Work request –
Search the listing for the string "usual". Copy every line that has it.

Given material –
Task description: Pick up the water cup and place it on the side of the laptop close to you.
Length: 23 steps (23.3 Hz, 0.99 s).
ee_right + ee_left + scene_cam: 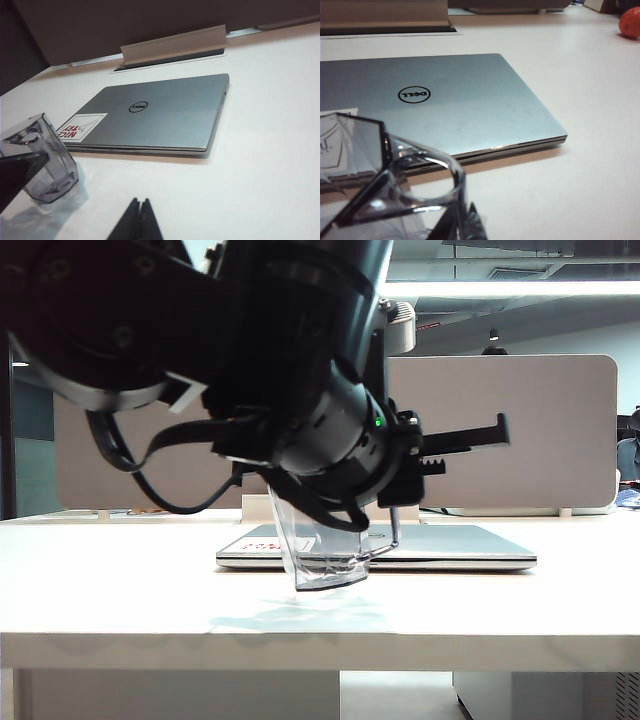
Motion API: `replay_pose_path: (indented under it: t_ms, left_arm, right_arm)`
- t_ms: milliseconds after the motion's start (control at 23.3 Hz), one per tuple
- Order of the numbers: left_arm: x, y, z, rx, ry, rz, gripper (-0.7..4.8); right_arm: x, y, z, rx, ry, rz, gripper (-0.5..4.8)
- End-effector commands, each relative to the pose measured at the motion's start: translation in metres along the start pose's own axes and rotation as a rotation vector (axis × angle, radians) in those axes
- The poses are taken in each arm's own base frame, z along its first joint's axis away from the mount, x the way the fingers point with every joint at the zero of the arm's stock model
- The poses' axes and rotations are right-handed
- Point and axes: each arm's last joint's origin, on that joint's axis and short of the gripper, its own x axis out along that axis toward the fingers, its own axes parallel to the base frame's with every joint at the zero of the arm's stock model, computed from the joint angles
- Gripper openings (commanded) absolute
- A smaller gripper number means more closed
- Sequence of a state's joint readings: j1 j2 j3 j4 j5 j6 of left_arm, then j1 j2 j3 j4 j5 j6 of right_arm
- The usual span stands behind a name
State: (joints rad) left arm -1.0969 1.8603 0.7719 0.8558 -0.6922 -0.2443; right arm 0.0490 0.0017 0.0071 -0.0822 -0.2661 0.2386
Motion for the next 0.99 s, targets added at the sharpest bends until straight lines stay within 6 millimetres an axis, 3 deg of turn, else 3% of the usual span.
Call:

Task response –
- The usual span stands behind a name
Motion for the next 0.99 s, targets added at the sharpest bends until straight lines stay within 6 millimetres an axis, 3 deg of turn, else 3% of the usual span.

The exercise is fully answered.